REQUIRED WORK >> An exact copy of the data is needed, one that excludes all pictures.

= = = =

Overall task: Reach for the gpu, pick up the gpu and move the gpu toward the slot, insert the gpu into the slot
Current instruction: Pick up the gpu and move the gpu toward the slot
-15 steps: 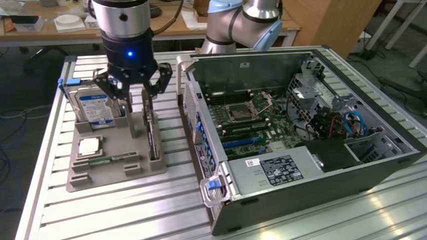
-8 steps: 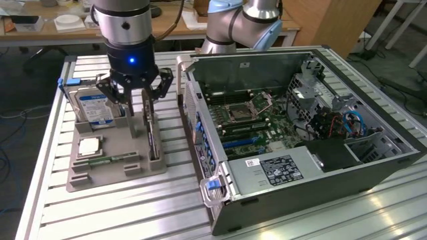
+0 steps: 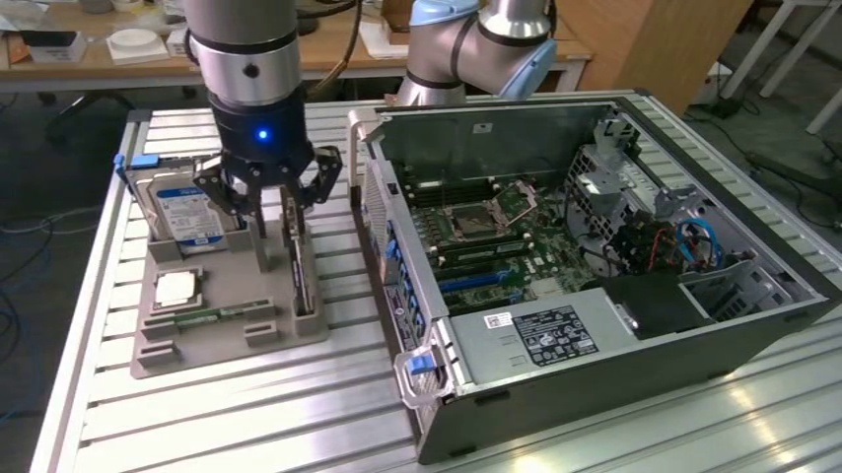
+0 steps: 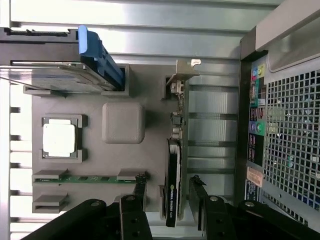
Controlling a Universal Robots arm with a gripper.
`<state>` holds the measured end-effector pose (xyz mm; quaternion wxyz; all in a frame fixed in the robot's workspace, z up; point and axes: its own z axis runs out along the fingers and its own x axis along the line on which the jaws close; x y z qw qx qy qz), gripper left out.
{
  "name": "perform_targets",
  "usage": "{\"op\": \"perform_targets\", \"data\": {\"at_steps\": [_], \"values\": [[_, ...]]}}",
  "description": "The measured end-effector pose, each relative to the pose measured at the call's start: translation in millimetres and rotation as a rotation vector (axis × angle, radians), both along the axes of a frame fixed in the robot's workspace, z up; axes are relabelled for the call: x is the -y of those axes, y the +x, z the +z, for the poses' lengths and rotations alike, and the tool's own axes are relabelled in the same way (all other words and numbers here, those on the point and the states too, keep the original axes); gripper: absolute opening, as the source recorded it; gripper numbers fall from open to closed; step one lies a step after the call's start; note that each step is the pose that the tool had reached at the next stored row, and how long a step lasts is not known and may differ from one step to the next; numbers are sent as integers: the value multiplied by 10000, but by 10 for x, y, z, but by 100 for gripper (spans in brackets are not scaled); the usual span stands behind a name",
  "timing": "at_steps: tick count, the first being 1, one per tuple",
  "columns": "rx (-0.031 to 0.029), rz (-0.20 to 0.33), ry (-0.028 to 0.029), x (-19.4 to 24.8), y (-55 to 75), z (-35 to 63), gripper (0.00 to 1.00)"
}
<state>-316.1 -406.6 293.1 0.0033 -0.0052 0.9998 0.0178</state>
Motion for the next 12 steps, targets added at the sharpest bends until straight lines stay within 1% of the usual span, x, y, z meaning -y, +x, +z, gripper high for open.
{"op": "perform_targets", "data": {"at_steps": [6,8,10,12], "values": [[41,-50,0,1,0,-109,47],[65,-77,-1,4,-1,-145,47],[95,-178,-1,6,-1,-170,47],[104,-316,-1,7,0,-192,47]]}}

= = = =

TASK OUTPUT >>
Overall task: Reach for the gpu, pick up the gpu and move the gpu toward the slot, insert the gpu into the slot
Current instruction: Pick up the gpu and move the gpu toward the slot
-15 steps: 
-8 steps: 
+0 steps: 
+0 steps: 
Controlling a Universal Robots arm with a gripper.
`<state>` holds the measured end-effector pose (xyz mm; quaternion wxyz; all in a frame fixed in the robot's workspace, z up; point and axes: its own z axis runs out along the fingers and its own x axis along the line on which the jaws close; x y z qw qx qy qz), gripper left out.
{
  "name": "perform_targets",
  "usage": "{\"op\": \"perform_targets\", \"data\": {\"at_steps\": [_], \"values\": [[_, ...]]}}",
  "description": "The measured end-effector pose, each relative to the pose measured at the call's start: translation in millimetres and rotation as a rotation vector (axis × angle, radians), both along the axes of a frame fixed in the robot's workspace, z up; axes are relabelled for the call: x is the -y of those axes, y the +x, z the +z, for the poses' lengths and rotations alike, and the tool's own axes are relabelled in the same way (all other words and numbers here, those on the point and the states too, keep the original axes); gripper: absolute opening, as the source recorded it; gripper numbers fall from open to closed; step one lies a step after the call's start; note that each step is the pose that the tool had reached at the next stored row, and how long a step lasts is not known and may differ from one step to the next; numbers are sent as integers: the value multiplied by 10000, but by 10 for x, y, z, but by 100 for gripper (spans in brackets are not scaled); the usual span stands behind a name",
  "timing": "at_steps: tick count, the first being 1, one per tuple",
  "columns": "rx (-0.031 to 0.029), rz (-0.20 to 0.33), ry (-0.028 to 0.029), x (-19.4 to 24.8), y (-55 to 75), z (-35 to 63), gripper (0.00 to 1.00)"
}
<state>-316.1 -406.6 293.1 0.0033 -0.0052 0.9998 0.0178</state>
Motion for the next 12 steps, targets added at the sharpest bends until straight lines stay within 1% of the usual span, x, y, z meaning -y, +x, +z, gripper high for open.
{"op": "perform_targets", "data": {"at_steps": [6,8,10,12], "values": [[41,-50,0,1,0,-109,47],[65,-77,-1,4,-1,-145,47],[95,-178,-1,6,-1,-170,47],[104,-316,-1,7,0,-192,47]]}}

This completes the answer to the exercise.